Hi, I'm one of the devs working on the Braintree docs. You're absolutely right, the information flow in our docs isn't in a great state right now.

We're actively trying to fix the flow issues by consolidating information so you don't have to go tab-hopping to find what you need. If all goes well, hopefully you'll see some improvements showing up very soon™.

If there's a specific problem you'd like to share, I'd welcome the feedback. Either way, we'll keep forging ahead on another rev that's a little easier to follow.

I had a similar experience with the Eventbrite API. The docs looked well-written, and early usage was promising, but then you have to get almost to the end of your implementation before realizing the missing components. In my case, EB allows what's called a "repeating event", or an event that occurs on multiple dates. However, their response JSON doesn't have anything like `{times: []}`, rather it's just `{start: {}, end: {}}`, so you never have a set of the dates. There _is_ a 'repeats: <boolean>' property in the response, but that is permanently set to false, and if you have a repeating date it appears as a single-date event where the start and end times are for the next upcoming date.

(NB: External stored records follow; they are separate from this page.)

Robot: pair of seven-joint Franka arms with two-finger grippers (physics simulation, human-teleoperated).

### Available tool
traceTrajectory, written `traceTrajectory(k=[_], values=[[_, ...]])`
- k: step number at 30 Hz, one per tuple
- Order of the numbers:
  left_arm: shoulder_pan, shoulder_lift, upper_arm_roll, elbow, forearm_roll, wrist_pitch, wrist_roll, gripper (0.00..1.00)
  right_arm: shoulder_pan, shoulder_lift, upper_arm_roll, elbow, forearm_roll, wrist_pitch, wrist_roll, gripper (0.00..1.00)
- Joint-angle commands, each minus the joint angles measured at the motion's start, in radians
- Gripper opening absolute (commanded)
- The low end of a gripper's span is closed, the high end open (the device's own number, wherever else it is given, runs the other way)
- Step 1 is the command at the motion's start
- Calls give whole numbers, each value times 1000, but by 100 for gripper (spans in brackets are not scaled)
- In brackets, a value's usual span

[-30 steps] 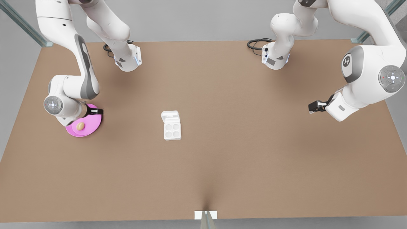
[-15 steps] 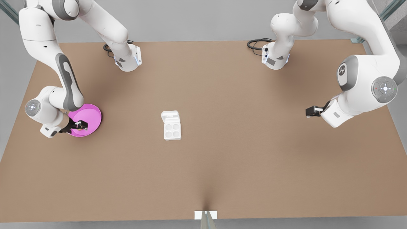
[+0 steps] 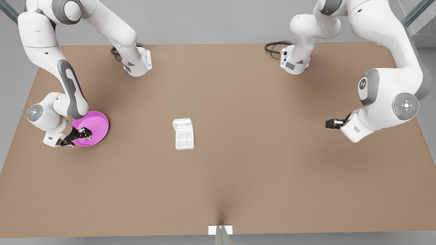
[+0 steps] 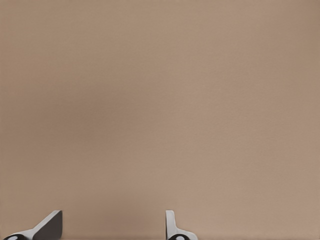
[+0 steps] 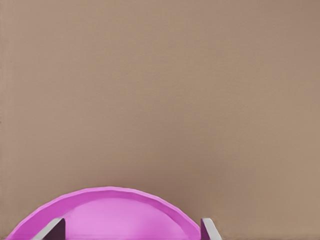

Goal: Pack egg into the box and close the box lid

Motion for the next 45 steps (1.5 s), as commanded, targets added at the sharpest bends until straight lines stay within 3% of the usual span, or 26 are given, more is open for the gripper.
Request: traceTrajectory(k=[1, 6, 10, 13, 15, 20, 45], values=[[-2, -1, 0, 0, 1, 5, 7, 100, 4, -1, 0, -3, 2, -49, 283, 100], [-2, 0, 0, 0, 0, 5, 7, 100, 1, -7, 0, -9, 0, -81, 355, 100], [-2, 3, 0, 0, -2, 11, 7, 100, -8, -200, 36, -205, 0, -88, 418, 100], [-1, 10, 0, 0, -2, 17, 7, 100, -8, -168, 36, -207, 0, 1, 475, 100], [-2, 10, 0, 0, -2, 17, 7, 100, -8, -71, 34, -195, 0, 83, 480, 100], [-2, 10, 0, 0, -2, 17, 7, 100, -11, 8, 34, -150, 2, 86, 480, 100], [-20, 7, -6, -1, -4, -15, 29, 100, -45, -21, 37, -90, 2, -29, 432, 100]])
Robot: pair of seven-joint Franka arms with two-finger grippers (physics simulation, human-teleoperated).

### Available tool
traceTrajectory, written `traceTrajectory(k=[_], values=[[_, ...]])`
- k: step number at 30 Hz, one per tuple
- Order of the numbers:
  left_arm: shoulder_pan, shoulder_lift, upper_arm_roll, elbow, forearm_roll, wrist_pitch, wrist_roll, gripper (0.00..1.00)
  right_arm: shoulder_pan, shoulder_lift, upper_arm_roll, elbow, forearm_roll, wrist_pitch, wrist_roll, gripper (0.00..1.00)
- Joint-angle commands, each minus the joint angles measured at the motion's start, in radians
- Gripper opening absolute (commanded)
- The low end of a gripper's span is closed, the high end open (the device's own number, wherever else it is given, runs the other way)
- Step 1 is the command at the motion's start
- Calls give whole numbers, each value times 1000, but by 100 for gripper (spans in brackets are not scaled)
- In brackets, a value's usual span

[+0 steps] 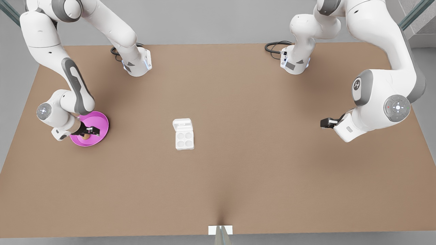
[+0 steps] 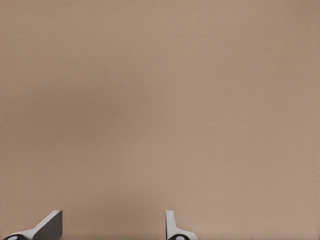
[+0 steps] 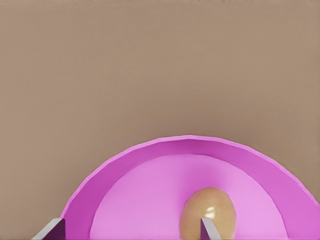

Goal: Pack egg into the box and close the box lid

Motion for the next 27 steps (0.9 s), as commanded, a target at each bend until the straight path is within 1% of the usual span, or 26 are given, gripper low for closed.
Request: traceTrajectory(k=[1, 5, 7, 9, 11, 27], values=[[0, -1, 1, 0, 0, -2, 7, 100, -1, 0, -2, 14, 2, -18, 11, 100], [0, -2, 1, 0, 0, -1, 7, 100, -19, 14, -3, 52, -1, -15, 3, 100], [-3, -2, -2, 2, -1, -17, 7, 100, -19, 48, -3, 81, -1, -11, 2, 100], [-3, -7, -5, 45, 5, -24, 10, 100, -16, 62, -3, 81, -1, -7, 6, 100], [-6, -4, -20, 43, 6, -19, 9, 100, -17, 108, -3, 98, -2, 11, 3, 100], [2, 2, -28, 43, 8, 1, 10, 100, -86, 109, -9, 64, -47, 15, 3, 100]])
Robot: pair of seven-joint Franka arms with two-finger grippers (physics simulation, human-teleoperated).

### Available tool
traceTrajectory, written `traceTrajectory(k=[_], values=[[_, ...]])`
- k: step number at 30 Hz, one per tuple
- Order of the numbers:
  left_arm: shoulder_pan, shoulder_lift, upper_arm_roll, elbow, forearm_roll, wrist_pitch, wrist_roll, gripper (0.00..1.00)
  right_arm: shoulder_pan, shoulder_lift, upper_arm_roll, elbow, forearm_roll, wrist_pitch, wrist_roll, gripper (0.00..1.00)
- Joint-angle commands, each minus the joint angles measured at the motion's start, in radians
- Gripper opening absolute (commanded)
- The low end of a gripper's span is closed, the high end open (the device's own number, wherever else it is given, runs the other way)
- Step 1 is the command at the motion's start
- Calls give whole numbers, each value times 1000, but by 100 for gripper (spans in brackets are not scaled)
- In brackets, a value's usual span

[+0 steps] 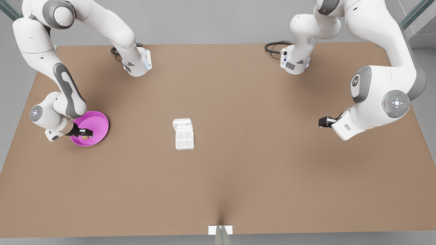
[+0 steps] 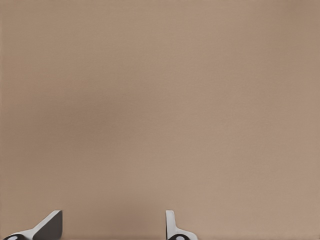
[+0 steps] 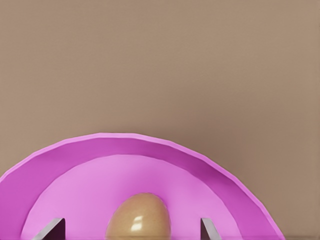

I would have been better off if they didn't supply that doc at all. If I just fumbled my way through an undocumented pile of service endpoints, I'd have realized its limits much sooner. The doc gave me the false-confidence to build my application based on behaviours in their API which aren't actually implemented.

Oh god, salt-stack is just like this. Lots and lots of documentation which looks great at first, but once you actually start using it it's frustration after frustration. The poor typography and use of YAML doesn't help...
I always use archive.org to archive links so that if they break, I can always link back to them later.